Yes. The HCV program serves housed renters who meet income limits, more than homeless people. Emergency rental assistance programs specifically target housed renters who are behind on rent or at risk of eviction. You don't need to be evicted or living on the street to apply. Most programs actually require you to have a current lease or rental agreement to be eligible.
How do I find Section 8 housing in Texas if I already have a voucher?
Start with your PHA's landlord list, then search platforms like Go Section 8 and filter by your city and bedroom size.
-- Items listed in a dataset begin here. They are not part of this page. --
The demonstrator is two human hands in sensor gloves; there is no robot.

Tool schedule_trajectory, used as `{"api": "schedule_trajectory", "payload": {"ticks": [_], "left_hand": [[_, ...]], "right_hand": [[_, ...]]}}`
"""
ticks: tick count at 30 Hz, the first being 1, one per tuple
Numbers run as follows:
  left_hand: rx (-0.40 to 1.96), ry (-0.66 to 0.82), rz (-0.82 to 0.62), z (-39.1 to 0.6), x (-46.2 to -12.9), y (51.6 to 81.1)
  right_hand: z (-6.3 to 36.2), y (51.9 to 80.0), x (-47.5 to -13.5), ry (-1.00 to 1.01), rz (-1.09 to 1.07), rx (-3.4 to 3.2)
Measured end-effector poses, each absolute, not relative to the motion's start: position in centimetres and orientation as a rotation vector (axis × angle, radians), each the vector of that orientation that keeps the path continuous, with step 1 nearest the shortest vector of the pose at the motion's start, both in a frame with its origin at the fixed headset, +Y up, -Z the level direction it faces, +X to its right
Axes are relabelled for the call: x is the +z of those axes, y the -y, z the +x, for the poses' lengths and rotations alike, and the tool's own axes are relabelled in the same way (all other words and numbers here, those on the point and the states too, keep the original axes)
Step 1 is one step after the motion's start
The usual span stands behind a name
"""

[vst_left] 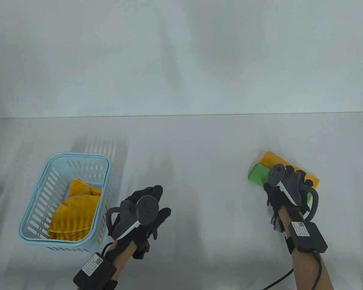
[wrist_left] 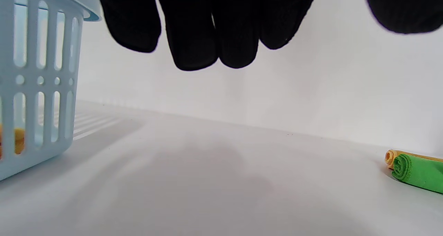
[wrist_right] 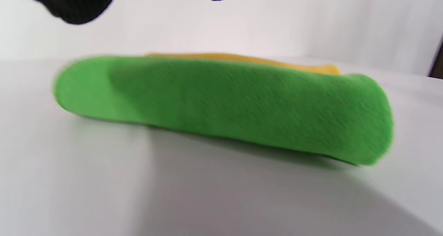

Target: Roll square towel into towel roll

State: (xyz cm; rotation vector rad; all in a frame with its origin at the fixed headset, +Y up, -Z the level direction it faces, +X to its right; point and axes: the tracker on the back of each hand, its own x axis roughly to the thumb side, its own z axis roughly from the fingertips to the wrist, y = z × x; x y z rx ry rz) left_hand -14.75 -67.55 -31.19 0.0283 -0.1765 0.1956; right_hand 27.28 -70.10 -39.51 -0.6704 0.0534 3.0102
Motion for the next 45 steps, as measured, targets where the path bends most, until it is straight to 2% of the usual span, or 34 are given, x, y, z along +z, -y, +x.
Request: {"api": "schedule_trajectory", "payload": {"ticks": [10,15,24,29,40,45], "left_hand": [[0.203,0.184,0.049,-14.7,-31.0,67.4],[0.226,0.188,0.043,-14.6,-30.8,67.3],[0.274,0.211,0.067,-13.8,-29.8,66.2],[0.282,0.192,0.115,-14.5,-29.7,64.1],[0.282,0.101,0.161,-20.6,-30.3,56.5],[0.209,0.006,0.126,-24.2,-31.6,55.2]], "right_hand": [[20.6,64.7,-37.6,0.083,-0.339,2.919],[16.9,63.7,-35.9,0.135,-0.171,2.865],[11.4,65.8,-32.3,0.125,0.069,2.674],[10.1,67.0,-31.0,0.13,0.159,2.711],[9.7,68.5,-30.8,0.068,0.19,2.769],[9.9,68.7,-31.0,0.045,0.177,2.77]]}}
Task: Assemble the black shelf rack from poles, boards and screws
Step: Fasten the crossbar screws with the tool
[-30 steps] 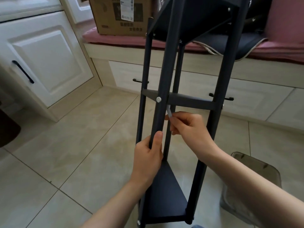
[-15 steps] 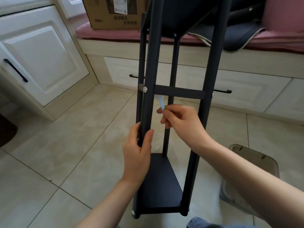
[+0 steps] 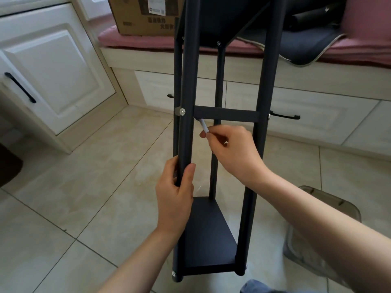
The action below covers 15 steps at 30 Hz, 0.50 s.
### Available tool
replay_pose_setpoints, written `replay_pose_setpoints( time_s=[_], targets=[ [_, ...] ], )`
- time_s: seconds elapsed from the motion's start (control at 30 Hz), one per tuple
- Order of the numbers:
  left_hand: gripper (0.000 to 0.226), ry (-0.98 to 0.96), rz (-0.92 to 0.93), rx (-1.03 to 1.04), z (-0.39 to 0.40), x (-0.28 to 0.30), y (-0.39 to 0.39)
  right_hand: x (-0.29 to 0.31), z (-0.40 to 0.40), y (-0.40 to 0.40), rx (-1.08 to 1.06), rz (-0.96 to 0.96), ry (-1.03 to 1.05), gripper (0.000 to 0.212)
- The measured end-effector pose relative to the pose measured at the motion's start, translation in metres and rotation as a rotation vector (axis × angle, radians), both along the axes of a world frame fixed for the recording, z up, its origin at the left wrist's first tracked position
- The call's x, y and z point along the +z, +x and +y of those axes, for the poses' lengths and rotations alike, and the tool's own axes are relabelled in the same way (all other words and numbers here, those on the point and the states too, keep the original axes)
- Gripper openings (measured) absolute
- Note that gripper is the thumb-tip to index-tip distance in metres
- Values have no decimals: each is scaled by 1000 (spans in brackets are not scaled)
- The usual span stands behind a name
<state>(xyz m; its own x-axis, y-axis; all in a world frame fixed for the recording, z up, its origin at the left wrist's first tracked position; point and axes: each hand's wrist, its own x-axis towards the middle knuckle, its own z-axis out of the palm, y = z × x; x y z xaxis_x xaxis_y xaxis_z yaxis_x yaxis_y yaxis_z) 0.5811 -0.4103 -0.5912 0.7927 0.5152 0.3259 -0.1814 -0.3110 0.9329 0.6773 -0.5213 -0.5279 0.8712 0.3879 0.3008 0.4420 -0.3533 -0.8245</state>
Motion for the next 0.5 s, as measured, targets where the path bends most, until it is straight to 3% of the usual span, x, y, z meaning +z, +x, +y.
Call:
replay_pose_setpoints(
  time_s=[0.5],
  targets=[
    [20, -57, -17, 1, 1, 3, 1, -8, 15, 6, 43, -14, 48, 20]
  ],
)
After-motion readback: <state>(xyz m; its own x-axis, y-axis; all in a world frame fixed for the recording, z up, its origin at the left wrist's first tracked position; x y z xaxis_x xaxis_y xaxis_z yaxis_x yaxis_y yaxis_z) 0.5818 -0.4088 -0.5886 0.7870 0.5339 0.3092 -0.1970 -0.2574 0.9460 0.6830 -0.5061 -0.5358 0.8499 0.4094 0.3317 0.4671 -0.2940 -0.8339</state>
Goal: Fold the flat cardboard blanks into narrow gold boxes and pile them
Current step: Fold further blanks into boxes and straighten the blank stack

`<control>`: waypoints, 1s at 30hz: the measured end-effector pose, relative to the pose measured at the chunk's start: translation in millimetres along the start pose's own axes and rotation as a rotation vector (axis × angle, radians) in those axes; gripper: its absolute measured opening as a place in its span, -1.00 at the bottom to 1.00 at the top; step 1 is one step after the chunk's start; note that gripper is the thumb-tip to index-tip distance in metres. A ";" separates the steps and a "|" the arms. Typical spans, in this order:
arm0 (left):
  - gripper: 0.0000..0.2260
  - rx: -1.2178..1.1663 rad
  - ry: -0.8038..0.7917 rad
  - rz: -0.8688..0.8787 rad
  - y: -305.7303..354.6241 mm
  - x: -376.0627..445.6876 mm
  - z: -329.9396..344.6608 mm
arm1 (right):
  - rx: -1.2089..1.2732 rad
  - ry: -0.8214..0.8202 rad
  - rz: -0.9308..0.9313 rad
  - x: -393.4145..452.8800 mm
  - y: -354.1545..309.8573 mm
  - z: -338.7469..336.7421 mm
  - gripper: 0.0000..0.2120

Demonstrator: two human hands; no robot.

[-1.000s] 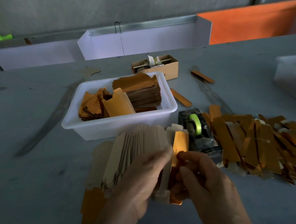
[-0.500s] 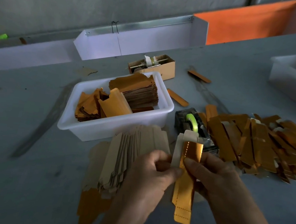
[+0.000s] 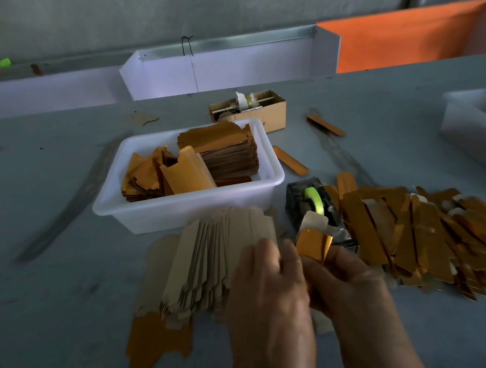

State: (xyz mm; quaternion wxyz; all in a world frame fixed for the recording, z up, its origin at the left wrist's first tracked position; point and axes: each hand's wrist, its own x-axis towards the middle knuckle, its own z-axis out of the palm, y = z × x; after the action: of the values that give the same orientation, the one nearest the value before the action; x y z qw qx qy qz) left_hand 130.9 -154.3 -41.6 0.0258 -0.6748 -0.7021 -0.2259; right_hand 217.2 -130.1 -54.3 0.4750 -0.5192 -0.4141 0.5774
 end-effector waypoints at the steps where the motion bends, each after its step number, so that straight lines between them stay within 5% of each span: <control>1: -0.70 0.083 0.005 0.053 4.4 -1.0 2.3 | -0.010 0.000 -0.005 -0.7 -0.4 0.4 -0.90; 9: -0.68 -0.108 -0.132 0.040 2.6 -3.1 2.4 | 0.030 -0.021 0.086 0.2 2.7 -4.1 -0.79; 15: -0.88 -0.857 -0.384 -0.519 -18.4 10.3 -2.8 | 0.144 -0.057 0.168 4.3 2.5 -10.0 -0.85; 19: -0.95 -1.000 -0.524 -0.561 -20.7 17.1 -10.5 | -0.103 -0.062 0.044 4.2 -0.4 -12.7 -0.85; 24: -0.92 -1.126 -0.443 -0.617 -22.1 23.5 -7.9 | -0.638 0.208 -0.295 32.2 -20.4 -49.1 -0.87; 30: -0.95 -1.368 -0.415 -0.773 -16.3 32.1 -2.0 | -0.644 0.078 -0.069 61.0 -13.9 -63.2 -0.91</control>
State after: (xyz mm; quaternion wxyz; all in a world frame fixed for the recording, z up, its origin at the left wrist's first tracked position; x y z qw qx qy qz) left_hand 111.8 -124.8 -33.4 -0.6030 -0.2791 -0.5825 -0.4682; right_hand 281.0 -68.5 -60.8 0.3211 -0.6502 -0.5742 0.3799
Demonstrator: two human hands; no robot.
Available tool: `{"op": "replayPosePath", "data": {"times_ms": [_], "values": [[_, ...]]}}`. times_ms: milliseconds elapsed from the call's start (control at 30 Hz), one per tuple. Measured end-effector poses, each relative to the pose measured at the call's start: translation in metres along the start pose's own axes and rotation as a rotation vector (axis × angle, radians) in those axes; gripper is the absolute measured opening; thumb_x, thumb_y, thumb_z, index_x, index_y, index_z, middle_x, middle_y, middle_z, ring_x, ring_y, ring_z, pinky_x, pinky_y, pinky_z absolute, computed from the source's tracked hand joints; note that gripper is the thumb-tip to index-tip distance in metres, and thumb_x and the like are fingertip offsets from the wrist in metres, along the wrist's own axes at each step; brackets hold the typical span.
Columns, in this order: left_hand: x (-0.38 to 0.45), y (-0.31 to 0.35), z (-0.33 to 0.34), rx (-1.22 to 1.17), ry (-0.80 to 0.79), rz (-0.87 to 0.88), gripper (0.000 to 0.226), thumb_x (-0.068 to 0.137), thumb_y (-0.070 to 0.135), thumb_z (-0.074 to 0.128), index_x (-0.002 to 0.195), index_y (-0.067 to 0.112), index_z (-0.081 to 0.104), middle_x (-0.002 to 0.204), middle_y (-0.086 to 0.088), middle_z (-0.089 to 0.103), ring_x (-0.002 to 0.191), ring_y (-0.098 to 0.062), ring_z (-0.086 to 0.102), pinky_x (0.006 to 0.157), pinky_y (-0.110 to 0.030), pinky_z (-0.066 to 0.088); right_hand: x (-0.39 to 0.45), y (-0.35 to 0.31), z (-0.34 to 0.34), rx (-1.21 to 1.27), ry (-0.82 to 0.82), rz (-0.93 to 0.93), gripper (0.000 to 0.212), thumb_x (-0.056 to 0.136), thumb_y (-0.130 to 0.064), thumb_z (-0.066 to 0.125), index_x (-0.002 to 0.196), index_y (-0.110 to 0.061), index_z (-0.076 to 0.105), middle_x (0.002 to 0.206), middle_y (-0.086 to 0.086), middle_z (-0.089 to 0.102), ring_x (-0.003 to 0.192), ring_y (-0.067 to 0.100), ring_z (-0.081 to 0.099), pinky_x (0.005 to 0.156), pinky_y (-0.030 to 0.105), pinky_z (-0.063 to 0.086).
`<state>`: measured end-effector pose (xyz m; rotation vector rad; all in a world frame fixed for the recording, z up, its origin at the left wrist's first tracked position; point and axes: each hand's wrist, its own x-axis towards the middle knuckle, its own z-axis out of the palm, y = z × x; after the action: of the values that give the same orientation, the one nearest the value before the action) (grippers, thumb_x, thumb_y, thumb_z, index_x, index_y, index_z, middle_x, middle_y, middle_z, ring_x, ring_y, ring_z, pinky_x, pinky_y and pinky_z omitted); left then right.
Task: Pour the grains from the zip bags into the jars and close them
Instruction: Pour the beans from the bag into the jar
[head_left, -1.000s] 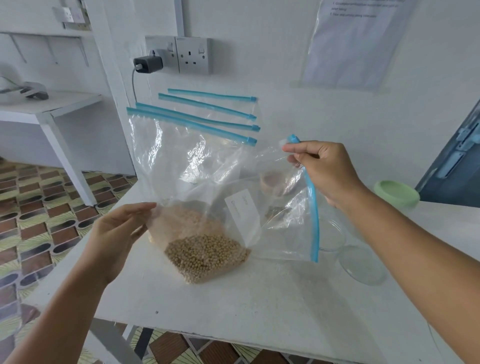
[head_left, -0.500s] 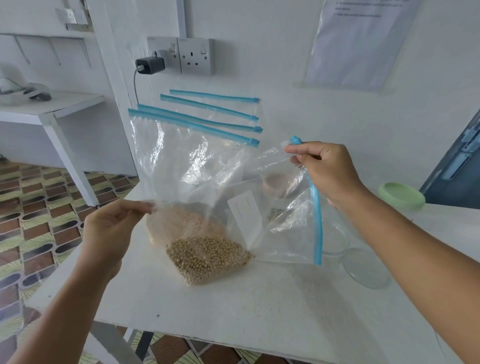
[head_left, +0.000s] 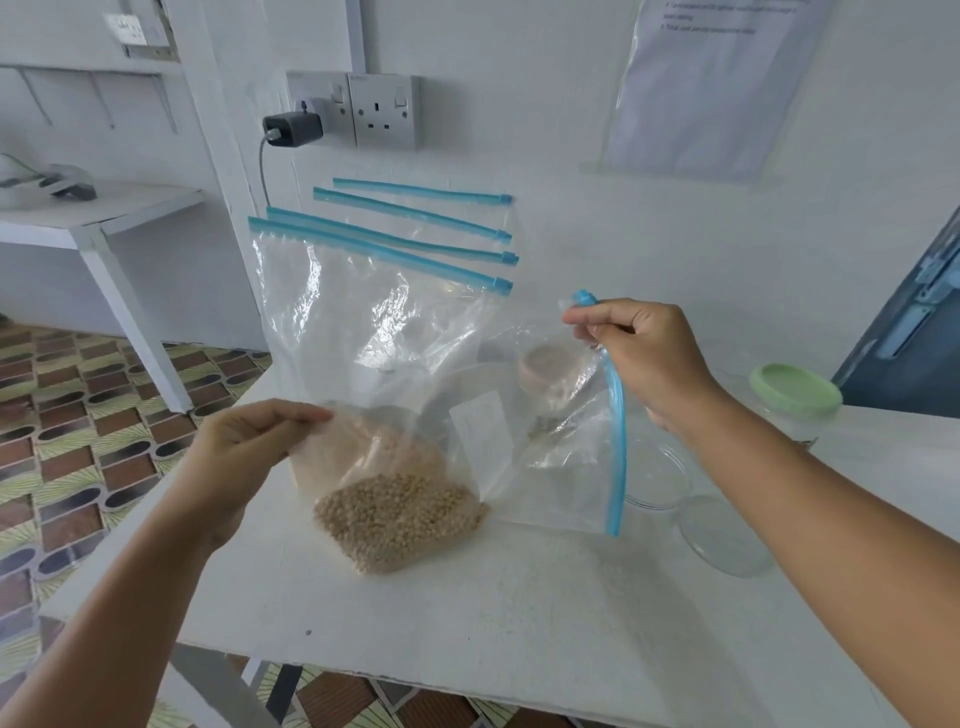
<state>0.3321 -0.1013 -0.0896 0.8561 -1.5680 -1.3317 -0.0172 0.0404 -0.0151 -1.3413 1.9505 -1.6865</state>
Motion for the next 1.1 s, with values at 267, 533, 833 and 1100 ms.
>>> {"op": "replayPosePath", "data": {"times_ms": [267, 533, 833, 1100], "values": [[0.008, -0.003, 0.007, -0.122, 0.164, 0.039, 0.027, 0.098, -0.007, 0.06, 0.095, 0.012, 0.079, 0.103, -0.01, 0.079, 0.109, -0.034, 0.069, 0.108, -0.048, 0.05, 0.002, -0.001, 0.001, 0.028, -0.005, 0.017, 0.039, 0.1, 0.001, 0.059, 0.096, -0.031, 0.082, 0.103, -0.011, 0.08, 0.097, 0.009, 0.076, 0.103, 0.034, 0.057], [0.008, -0.003, 0.006, -0.198, 0.17, 0.037, 0.027, 0.097, -0.009, 0.058, 0.091, 0.009, 0.077, 0.105, -0.008, 0.079, 0.116, -0.027, 0.07, 0.111, -0.046, 0.048, -0.003, 0.001, 0.002, 0.025, -0.023, 0.018, 0.04, 0.1, 0.001, 0.059, 0.095, -0.032, 0.081, 0.1, -0.012, 0.08, 0.096, 0.007, 0.075, 0.102, 0.031, 0.056], [0.004, -0.003, 0.003, -0.205, 0.101, -0.008, 0.042, 0.097, -0.009, 0.056, 0.082, 0.019, 0.084, 0.106, -0.009, 0.079, 0.116, -0.03, 0.068, 0.111, -0.047, 0.047, -0.007, 0.004, 0.006, 0.028, -0.047, 0.039, 0.039, 0.102, -0.002, 0.059, 0.097, -0.034, 0.081, 0.102, -0.012, 0.079, 0.098, 0.005, 0.075, 0.101, 0.027, 0.055], [0.002, -0.005, 0.003, -0.137, 0.089, 0.03, 0.036, 0.094, -0.012, 0.058, 0.084, 0.013, 0.081, 0.109, -0.017, 0.077, 0.112, -0.026, 0.071, 0.106, -0.035, 0.053, -0.014, 0.008, 0.006, 0.046, -0.038, 0.042, 0.037, 0.101, 0.001, 0.058, 0.102, -0.028, 0.081, 0.107, -0.017, 0.078, 0.097, 0.002, 0.074, 0.101, 0.024, 0.055]]}}
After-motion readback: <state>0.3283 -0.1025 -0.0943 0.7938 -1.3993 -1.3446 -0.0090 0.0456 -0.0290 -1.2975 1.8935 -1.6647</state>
Zillow and Apartments.com have a 'accepts vouchers' filter in some Texas markets. LIHTC apartment complexes are often required to accept vouchers; cold-calling complexes near you works better than most people expect. Give yourself the full search period your PHA allows, and request a time extension early if needed.
Sources
- HUD, 24 CFR Part 982 – Section 8 Tenant-Based Assistance: Voucher holders pay approximately 30% of adjusted gross income toward rent; PHAs must admit at least 75% of new vouchers to households at or below 30% AMI; no maximum waitlist time is imposed.
- Texas Department of Housing and Community Affairs (TDHCA): TDHCA administers Housing Choice Vouchers for rural and underserved areas, Section 811 Project Rental Assistance, and HOME-funded emergency and affordable housing programs in Texas.
- HUD, Income Limits Documentation System: HUD publishes annual AMI-based income limits at 30%, 50%, and 80% of AMI by county and household size used to determine eligibility for federal rental assistance programs.
- HUD, Fair Market Rents FY2024: HUD FY2024 Fair Market Rents for 2-bedroom units in Texas metros range from $895 (Amarillo) to $1,764 (Austin-Round Rock).
- U.S. Treasury, Emergency Rental Assistance Program: Texas received approximately $1.9 billion in federal ERA1 and ERA2 funds; ERA guidance allowed payment of up to 12 months of arrears plus 3 months of prospective rent.
- FEMA, Individuals and Households Program: After a presidentially declared disaster, FEMA's Individuals and Households Program can provide temporary rental assistance to displaced residents through DisasterAssistance.gov.
- Texas Property Code, Chapter 24 – Forcible Entry and Detainer: In Texas, a landlord can file an eviction suit as soon as three days after delivering a notice to vacate, and justice courts can issue judgments on an expedited timeline.
- HUD, Multifamily Housing – Section 202 and Section 811: HUD's Section 202 program funds supportive housing for elderly residents (62+); Section 811 funds housing for non-elderly adults with disabilities; residents typically pay 30% of income.
- HUD, Housing Counseling Program: HUD's free housing counseling service (1-800-569-4287) includes counselors trained to help renters, including seniors, work through benefit programs and housing instability.